Help: OASIS Mailing Lists Help | MarkMail Help

[Date Prev] | [Thread Prev] | [Thread Next] | [Date Next] -- [Date Index] | [Thread Index]
Re: [xml-dev] "Maximize the ratio of content to markup" What's the underlying principle?


> The later version provides a higher ratio of content to code (tags).

some semantically rich markup has a ratio of 0.....

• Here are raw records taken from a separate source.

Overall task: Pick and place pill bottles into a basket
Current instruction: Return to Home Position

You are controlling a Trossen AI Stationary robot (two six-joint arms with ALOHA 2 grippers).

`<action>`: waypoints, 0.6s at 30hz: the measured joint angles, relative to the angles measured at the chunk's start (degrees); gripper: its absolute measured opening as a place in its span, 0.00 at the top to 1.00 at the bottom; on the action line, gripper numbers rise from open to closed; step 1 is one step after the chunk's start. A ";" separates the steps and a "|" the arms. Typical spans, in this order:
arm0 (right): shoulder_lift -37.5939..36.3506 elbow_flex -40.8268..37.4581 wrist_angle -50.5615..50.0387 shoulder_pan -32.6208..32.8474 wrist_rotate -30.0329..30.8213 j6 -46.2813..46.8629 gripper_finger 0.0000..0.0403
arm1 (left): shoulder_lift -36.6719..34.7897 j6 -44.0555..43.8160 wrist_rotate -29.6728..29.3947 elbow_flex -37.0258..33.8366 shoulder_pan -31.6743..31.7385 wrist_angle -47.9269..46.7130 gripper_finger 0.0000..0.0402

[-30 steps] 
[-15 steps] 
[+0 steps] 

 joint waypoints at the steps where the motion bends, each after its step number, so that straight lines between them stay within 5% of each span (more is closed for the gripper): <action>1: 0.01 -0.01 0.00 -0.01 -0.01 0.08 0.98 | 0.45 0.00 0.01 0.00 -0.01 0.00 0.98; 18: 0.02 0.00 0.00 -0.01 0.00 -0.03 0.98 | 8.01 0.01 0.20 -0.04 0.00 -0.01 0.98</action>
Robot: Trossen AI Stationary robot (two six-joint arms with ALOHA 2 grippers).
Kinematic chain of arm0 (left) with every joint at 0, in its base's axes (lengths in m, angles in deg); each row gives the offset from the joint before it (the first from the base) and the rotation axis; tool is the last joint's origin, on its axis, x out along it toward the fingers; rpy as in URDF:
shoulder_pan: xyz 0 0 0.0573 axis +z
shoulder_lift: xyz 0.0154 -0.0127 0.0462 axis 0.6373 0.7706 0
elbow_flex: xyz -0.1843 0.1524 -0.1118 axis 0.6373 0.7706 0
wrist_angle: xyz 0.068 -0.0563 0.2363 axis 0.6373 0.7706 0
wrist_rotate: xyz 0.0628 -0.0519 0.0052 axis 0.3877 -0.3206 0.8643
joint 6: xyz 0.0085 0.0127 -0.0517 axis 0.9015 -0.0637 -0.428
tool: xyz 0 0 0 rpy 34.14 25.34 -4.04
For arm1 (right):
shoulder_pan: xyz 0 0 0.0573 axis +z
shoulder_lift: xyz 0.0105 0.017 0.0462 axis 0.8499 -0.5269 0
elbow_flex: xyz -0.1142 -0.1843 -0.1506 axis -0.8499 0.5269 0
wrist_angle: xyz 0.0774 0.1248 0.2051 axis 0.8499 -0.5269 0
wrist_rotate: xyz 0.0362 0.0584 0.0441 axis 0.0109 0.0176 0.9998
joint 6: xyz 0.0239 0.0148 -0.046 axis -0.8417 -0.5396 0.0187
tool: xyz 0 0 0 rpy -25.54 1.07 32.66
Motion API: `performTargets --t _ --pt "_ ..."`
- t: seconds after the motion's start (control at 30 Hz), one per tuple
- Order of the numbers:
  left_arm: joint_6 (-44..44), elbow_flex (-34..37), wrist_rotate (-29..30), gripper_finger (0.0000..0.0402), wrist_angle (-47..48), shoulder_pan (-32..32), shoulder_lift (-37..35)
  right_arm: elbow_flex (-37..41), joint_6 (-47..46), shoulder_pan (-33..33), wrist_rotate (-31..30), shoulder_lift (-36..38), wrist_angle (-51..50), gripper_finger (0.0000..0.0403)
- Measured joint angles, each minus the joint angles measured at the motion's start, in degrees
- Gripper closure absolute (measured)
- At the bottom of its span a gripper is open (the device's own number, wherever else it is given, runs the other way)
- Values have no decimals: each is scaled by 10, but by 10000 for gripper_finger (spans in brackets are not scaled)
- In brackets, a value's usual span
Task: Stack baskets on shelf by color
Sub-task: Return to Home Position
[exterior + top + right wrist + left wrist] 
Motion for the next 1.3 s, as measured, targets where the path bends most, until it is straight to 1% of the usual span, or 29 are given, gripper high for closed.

http://www.openmath.org/cd/arith1.xhtml#lcm


<OMOBJ xmlns="http://www.openmath.org/OpenMath"; version="2.0" cdbase="http://www.openmath.org/cd";>
  <OMA>
    <OMS cd="relation1" name="eq"/>
    <OMA>
      <OMS cd="arith1" name="lcm"/>
      <OMV name="a"/>
      <OMV name="b"/>
    </OMA>
    <OMA>
      <OMS cd="arith1" name="divide"/>
      <OMA>
        <OMS cd="arith1" name="times"/>
	<OMV name="a"/>
	<OMV name="b"/>
      </OMA>
      <OMA>
        <OMS cd="arith1" name="gcd"/>
        <OMV name="a"/>
        <OMV name="b"/>
      </OMA>
    </OMA>
  </OMA>
</OMOBJ>


 > Why do search engines prefer documents with a higher ratio of content
 > to markup?

A search engine can get a long way by ignoring the markup and just
indexing the text, if it is there. In something like the Openmath
example above, the search engine needs to know what the elements mean
otherwise it can't really index anything useful. On the other hand
a search engine that does understand OpenMath could get a lot more
reliable information from the XML than from the plain text version
 lcm(a,b) = a*b/gcd(a,b)


> What do you think?  Is there a principle of data design being
> illustrated here?  Can you articulate the principle?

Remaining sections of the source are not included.